== SUPPLIED RECORDS ==

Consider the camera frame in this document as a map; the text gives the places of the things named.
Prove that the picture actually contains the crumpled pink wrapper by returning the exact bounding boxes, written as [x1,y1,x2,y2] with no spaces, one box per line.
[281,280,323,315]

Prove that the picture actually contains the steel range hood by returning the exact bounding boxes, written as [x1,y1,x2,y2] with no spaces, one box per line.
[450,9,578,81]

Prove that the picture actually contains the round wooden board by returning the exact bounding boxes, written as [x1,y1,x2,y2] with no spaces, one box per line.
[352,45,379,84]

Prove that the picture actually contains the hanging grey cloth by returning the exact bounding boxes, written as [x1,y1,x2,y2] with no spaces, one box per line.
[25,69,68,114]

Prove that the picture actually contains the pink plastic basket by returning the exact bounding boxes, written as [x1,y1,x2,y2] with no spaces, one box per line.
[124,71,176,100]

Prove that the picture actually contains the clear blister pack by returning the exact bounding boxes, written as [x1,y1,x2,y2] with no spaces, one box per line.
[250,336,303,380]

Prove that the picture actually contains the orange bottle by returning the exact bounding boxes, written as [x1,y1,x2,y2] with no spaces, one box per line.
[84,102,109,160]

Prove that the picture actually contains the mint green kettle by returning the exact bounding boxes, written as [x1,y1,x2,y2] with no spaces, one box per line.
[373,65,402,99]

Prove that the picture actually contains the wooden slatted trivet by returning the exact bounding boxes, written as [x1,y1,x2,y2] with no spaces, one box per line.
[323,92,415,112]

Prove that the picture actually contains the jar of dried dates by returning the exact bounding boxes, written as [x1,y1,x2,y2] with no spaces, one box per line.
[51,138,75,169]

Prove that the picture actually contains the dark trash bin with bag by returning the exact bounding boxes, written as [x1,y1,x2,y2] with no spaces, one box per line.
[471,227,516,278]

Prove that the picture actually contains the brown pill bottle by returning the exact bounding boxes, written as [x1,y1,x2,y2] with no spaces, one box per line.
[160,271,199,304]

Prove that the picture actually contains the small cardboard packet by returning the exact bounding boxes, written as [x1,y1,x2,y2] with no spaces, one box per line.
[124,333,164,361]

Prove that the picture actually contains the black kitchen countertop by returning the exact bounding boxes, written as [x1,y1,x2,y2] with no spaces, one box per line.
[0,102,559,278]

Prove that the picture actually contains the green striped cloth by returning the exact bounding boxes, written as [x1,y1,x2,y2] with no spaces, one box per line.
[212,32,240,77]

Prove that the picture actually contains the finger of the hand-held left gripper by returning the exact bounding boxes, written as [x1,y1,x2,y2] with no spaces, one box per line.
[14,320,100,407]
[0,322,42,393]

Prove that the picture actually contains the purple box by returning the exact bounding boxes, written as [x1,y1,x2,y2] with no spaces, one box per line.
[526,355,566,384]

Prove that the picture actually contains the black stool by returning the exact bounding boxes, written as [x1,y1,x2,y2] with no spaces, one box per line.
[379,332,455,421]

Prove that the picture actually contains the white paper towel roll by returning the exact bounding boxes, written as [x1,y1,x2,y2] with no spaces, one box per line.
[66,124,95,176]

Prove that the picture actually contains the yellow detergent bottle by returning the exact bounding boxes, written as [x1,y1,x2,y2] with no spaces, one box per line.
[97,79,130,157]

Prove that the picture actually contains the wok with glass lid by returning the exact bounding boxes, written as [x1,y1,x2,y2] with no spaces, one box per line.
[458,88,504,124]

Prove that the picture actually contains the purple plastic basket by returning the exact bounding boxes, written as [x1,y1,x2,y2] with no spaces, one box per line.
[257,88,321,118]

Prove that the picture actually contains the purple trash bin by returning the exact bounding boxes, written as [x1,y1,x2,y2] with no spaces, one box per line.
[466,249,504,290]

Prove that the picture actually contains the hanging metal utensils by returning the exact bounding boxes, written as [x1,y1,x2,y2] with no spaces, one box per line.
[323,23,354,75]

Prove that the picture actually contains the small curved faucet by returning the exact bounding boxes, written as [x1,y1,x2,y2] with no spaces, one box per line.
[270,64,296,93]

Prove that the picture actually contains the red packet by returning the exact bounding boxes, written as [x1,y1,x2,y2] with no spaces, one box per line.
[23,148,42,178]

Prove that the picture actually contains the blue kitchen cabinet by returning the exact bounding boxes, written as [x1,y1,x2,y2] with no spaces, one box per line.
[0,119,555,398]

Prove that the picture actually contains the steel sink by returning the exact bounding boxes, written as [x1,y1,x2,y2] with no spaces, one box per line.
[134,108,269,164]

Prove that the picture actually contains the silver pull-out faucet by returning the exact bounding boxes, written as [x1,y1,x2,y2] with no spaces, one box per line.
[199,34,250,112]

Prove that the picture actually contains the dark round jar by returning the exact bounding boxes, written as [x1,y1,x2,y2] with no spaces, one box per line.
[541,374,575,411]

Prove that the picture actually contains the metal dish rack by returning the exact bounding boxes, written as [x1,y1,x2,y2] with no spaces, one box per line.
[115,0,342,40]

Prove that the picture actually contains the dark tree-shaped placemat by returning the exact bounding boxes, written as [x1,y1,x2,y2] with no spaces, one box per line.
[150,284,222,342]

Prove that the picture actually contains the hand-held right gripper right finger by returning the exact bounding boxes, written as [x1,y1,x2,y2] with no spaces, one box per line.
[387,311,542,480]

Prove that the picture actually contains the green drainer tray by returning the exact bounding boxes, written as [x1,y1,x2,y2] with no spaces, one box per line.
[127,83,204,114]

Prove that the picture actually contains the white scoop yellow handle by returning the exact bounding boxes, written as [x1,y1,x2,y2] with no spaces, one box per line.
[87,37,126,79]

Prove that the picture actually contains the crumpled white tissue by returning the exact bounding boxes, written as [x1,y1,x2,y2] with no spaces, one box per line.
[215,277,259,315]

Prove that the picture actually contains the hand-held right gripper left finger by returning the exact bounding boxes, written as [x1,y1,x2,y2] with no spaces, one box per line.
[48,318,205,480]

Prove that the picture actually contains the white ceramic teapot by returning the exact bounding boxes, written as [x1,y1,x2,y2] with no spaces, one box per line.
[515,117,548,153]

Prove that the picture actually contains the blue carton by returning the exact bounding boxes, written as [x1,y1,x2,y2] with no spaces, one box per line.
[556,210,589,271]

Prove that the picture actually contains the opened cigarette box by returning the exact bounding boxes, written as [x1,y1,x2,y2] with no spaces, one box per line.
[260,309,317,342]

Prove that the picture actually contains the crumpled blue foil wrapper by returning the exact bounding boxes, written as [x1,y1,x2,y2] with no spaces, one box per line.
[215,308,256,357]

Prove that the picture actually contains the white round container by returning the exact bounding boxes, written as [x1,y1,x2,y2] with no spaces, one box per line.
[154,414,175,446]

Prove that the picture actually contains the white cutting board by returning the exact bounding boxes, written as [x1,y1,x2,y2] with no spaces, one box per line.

== WHAT TO WORK ON ==
Reproduce each entry above. Every word must match.

== ANSWER ==
Consider the camera frame in this document as a map; the text gives the places of the things named.
Prove that the picture actually contains the crumpled pink wrapper by returning the exact bounding boxes, written as [x1,y1,x2,y2] with no spaces, one box per line.
[281,280,323,315]

Prove that the picture actually contains the steel range hood by returning the exact bounding boxes, written as [x1,y1,x2,y2] with no spaces, one box per line.
[450,9,578,81]

Prove that the picture actually contains the round wooden board by returning the exact bounding boxes, written as [x1,y1,x2,y2] with no spaces, one box per line.
[352,45,379,84]

Prove that the picture actually contains the hanging grey cloth by returning the exact bounding boxes, written as [x1,y1,x2,y2] with no spaces, one box per line.
[25,69,68,114]

Prove that the picture actually contains the pink plastic basket by returning the exact bounding boxes, written as [x1,y1,x2,y2] with no spaces, one box per line.
[124,71,176,100]

Prove that the picture actually contains the clear blister pack by returning the exact bounding boxes, written as [x1,y1,x2,y2] with no spaces, one box per line.
[250,336,303,380]

Prove that the picture actually contains the orange bottle by returning the exact bounding boxes, written as [x1,y1,x2,y2] with no spaces, one box per line.
[84,102,109,160]

Prove that the picture actually contains the mint green kettle by returning the exact bounding boxes, written as [x1,y1,x2,y2] with no spaces, one box per line.
[373,65,402,99]

Prove that the picture actually contains the wooden slatted trivet by returning the exact bounding boxes, written as [x1,y1,x2,y2] with no spaces, one box per line.
[323,92,415,112]

Prove that the picture actually contains the jar of dried dates by returning the exact bounding boxes, written as [x1,y1,x2,y2] with no spaces, one box per line.
[51,138,75,169]

Prove that the picture actually contains the dark trash bin with bag by returning the exact bounding boxes, written as [x1,y1,x2,y2] with no spaces, one box per line.
[471,227,516,278]

Prove that the picture actually contains the brown pill bottle by returning the exact bounding boxes, written as [x1,y1,x2,y2] with no spaces, one box per line.
[160,271,199,304]

Prove that the picture actually contains the small cardboard packet by returning the exact bounding boxes, written as [x1,y1,x2,y2] with no spaces, one box per line.
[124,333,164,361]

Prove that the picture actually contains the black kitchen countertop by returning the exact bounding boxes, written as [x1,y1,x2,y2] with no spaces, one box per line.
[0,102,559,278]

Prove that the picture actually contains the green striped cloth by returning the exact bounding boxes, written as [x1,y1,x2,y2] with no spaces, one box per line.
[212,32,240,77]

Prove that the picture actually contains the finger of the hand-held left gripper by returning the exact bounding boxes, written as [x1,y1,x2,y2] with no spaces, one box per line.
[14,320,100,407]
[0,322,42,393]

Prove that the picture actually contains the purple box by returning the exact bounding boxes, written as [x1,y1,x2,y2] with no spaces, one box per line.
[526,355,566,384]

Prove that the picture actually contains the black stool by returning the exact bounding boxes, written as [x1,y1,x2,y2] with no spaces, one box per line.
[379,332,455,421]

Prove that the picture actually contains the white paper towel roll by returning the exact bounding boxes, written as [x1,y1,x2,y2] with no spaces, one box per line.
[66,124,95,176]

Prove that the picture actually contains the yellow detergent bottle by returning the exact bounding boxes, written as [x1,y1,x2,y2] with no spaces, one box per line.
[97,79,130,157]

Prove that the picture actually contains the wok with glass lid by returning the exact bounding boxes, written as [x1,y1,x2,y2] with no spaces, one box per line.
[458,88,504,124]

Prove that the picture actually contains the purple plastic basket by returning the exact bounding boxes, written as [x1,y1,x2,y2] with no spaces, one box per line.
[257,88,321,118]

Prove that the picture actually contains the purple trash bin by returning the exact bounding boxes, written as [x1,y1,x2,y2] with no spaces, one box per line.
[466,249,504,290]

Prove that the picture actually contains the hanging metal utensils by returning the exact bounding boxes, written as [x1,y1,x2,y2] with no spaces, one box per line.
[323,23,354,75]

Prove that the picture actually contains the small curved faucet by returning the exact bounding boxes, written as [x1,y1,x2,y2] with no spaces, one box per line.
[270,64,296,93]

Prove that the picture actually contains the red packet by returning the exact bounding boxes, written as [x1,y1,x2,y2] with no spaces, one box per line.
[23,148,42,178]

Prove that the picture actually contains the blue kitchen cabinet by returning the exact bounding boxes, written as [x1,y1,x2,y2] with no spaces, one box per line.
[0,119,555,398]

Prove that the picture actually contains the steel sink by returning the exact bounding boxes, written as [x1,y1,x2,y2] with no spaces, one box per line.
[134,108,269,164]

Prove that the picture actually contains the silver pull-out faucet by returning the exact bounding boxes, written as [x1,y1,x2,y2] with no spaces, one box per line.
[199,34,250,112]

Prove that the picture actually contains the dark round jar by returning the exact bounding boxes, written as [x1,y1,x2,y2] with no spaces, one box per line.
[541,374,575,411]

Prove that the picture actually contains the metal dish rack by returning the exact bounding boxes, written as [x1,y1,x2,y2] with no spaces, one box per line.
[115,0,342,40]

Prove that the picture actually contains the dark tree-shaped placemat by returning the exact bounding boxes, written as [x1,y1,x2,y2] with no spaces, one box per line.
[150,284,222,342]

Prove that the picture actually contains the hand-held right gripper right finger by returning the exact bounding boxes, written as [x1,y1,x2,y2] with no spaces, one box per line.
[387,311,542,480]

Prove that the picture actually contains the green drainer tray by returning the exact bounding boxes, written as [x1,y1,x2,y2] with no spaces, one box per line.
[127,83,204,114]

Prove that the picture actually contains the white scoop yellow handle by returning the exact bounding boxes, written as [x1,y1,x2,y2] with no spaces, one box per line.
[87,37,126,79]

Prove that the picture actually contains the crumpled white tissue by returning the exact bounding boxes, written as [x1,y1,x2,y2] with no spaces, one box per line.
[215,277,259,315]

Prove that the picture actually contains the hand-held right gripper left finger by returning the exact bounding boxes, written as [x1,y1,x2,y2] with no spaces, one box per line.
[48,318,205,480]

Prove that the picture actually contains the white ceramic teapot by returning the exact bounding boxes, written as [x1,y1,x2,y2] with no spaces, one box per line.
[515,117,548,153]

Prove that the picture actually contains the blue carton by returning the exact bounding boxes, written as [x1,y1,x2,y2] with no spaces, one box per line.
[556,210,589,271]

Prove that the picture actually contains the opened cigarette box by returning the exact bounding boxes, written as [x1,y1,x2,y2] with no spaces, one box per line.
[260,309,317,342]

Prove that the picture actually contains the crumpled blue foil wrapper by returning the exact bounding boxes, written as [x1,y1,x2,y2] with no spaces, one box per line.
[215,308,256,357]

Prove that the picture actually contains the white round container by returning the exact bounding boxes, written as [x1,y1,x2,y2] with no spaces, one box per line.
[154,414,175,446]

Prove that the picture actually contains the white cutting board by returning the exact bounding boxes, written as [x1,y1,x2,y2] with no spaces, one box per line.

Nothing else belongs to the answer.